I have received a most peculiar rumor — purportedly from the year 2026 — concerning a company called Apple, which has nothing to do with orchards, and a device named Siri, which apparently speaks to people and answers their questions like some mechanical secretary. They say this contraption will now destroy its own records of conversation, as if burning the ledger after every transaction. The whole affair sounds like a séance dressed up in copper wire. Let me address the practical matter first. I have spent more nights than I can count in this laboratory testing filaments — carbonized bamboo, platinum, everything God put on this earth — and I have learned one iron law: you never throw away your data. Every trial, every failure, every scribbled note at three in the morning is worth more than the material it is written on. When we were perfecting the incandescent lamp, it was the accumulation of thousands of recorded experiments that led us to the filament that lasted twelve hundred hours. If I had built a machine that erased its own memory after each test, I would still be sitting in the dark. Now, I understand the principle they are driving at. Privacy, they call it — the notion that a man's words to his own machine ought not to be harvested and sold like so much grain. On this point I have some sympathy. I have fought tooth and nail over patents, and I know the value of proprietary knowledge. A man who gives away his secrets to competitors deserves the ruin he gets. If this Apple concern has found a way to make their device useful while keeping the customer's affairs confidential, that is shrewd commerce.

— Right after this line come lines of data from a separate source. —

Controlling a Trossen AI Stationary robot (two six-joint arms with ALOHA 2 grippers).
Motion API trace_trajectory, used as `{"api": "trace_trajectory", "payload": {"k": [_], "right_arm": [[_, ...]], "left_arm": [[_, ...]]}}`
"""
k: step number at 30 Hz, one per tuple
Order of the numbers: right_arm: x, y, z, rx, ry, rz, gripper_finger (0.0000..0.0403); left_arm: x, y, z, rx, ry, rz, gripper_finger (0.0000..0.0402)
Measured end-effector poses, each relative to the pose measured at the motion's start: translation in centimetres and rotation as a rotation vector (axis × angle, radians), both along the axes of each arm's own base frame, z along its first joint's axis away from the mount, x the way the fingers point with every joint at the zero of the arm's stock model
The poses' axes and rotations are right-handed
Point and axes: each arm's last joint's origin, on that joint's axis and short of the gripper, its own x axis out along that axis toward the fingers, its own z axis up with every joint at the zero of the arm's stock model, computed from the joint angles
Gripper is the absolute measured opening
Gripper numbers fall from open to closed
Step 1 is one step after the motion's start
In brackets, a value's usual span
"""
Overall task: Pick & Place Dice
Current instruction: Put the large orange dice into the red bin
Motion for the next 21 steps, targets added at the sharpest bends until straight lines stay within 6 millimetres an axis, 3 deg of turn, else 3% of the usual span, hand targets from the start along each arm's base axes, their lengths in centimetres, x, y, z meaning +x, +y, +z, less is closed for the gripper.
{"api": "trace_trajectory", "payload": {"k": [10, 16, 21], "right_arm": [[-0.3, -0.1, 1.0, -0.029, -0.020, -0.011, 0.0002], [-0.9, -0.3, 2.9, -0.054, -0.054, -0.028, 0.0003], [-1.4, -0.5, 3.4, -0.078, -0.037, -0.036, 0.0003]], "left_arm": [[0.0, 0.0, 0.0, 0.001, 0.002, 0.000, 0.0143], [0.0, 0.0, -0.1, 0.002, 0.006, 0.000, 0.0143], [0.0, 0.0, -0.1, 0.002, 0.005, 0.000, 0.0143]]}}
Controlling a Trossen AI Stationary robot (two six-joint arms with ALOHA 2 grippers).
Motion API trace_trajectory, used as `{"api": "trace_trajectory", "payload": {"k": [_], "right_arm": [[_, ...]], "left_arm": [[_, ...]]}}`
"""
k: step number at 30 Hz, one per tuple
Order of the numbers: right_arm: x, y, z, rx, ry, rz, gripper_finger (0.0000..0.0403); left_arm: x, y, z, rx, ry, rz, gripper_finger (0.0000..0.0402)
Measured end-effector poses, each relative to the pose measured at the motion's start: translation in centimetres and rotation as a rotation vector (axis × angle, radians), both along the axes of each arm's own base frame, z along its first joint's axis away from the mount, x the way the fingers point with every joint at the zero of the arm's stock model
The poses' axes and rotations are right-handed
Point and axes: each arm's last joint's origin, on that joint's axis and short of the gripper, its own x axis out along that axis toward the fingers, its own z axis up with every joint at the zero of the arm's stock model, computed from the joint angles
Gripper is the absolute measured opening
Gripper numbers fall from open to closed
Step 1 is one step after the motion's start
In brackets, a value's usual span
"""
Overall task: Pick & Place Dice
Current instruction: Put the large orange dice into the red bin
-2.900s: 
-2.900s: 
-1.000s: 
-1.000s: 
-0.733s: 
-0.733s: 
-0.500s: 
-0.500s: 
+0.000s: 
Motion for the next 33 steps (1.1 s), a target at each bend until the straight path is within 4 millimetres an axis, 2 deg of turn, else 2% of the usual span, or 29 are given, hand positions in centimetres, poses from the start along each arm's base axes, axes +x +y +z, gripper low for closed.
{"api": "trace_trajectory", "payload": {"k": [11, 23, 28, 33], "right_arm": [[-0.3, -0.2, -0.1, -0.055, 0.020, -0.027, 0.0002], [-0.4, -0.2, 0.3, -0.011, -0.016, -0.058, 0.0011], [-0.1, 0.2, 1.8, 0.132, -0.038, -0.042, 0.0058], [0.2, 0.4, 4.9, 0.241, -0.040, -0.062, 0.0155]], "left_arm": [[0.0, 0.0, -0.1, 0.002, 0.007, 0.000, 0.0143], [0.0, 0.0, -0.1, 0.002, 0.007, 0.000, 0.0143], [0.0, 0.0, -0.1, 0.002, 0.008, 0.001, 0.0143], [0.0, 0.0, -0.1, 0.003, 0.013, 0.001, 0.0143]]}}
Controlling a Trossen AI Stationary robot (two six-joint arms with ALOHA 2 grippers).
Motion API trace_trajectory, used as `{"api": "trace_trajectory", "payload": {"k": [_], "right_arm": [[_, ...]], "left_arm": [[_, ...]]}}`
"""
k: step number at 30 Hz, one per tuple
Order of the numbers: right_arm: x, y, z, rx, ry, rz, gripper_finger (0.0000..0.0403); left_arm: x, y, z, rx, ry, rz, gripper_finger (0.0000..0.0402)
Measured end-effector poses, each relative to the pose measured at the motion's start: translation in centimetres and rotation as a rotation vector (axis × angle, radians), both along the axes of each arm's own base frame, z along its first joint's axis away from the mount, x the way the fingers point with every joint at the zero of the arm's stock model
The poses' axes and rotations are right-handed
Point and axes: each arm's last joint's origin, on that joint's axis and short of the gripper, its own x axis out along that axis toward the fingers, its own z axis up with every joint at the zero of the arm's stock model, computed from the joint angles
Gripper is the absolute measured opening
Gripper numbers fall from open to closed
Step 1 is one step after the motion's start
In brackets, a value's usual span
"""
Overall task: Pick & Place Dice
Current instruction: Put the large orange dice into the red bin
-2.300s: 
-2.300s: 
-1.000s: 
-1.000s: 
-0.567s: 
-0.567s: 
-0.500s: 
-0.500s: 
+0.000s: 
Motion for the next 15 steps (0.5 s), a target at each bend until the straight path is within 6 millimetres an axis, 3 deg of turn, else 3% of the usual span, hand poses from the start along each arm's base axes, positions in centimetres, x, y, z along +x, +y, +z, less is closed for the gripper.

It differentiates them in the market, and I respect any manufacturer who finds an angle his rivals cannot easily copy. But I am skeptical. A talking machine that forgets everything it hears — how does it improve? How does it learn which filament to try next, so to speak? My dynamos at Pearl Street Station grow more efficient because we study their performance records relentlessly. Intelligence without memory is just noise. Still, if this dispatch is genuine, it tells me something I already suspected: the future will run on electricity, and the men who control the networks — whether of copper wire or conversation — will control the world. I intend to be among them, or at least to hold the patents they must license. I will believe it when I can test it. That is my only religion.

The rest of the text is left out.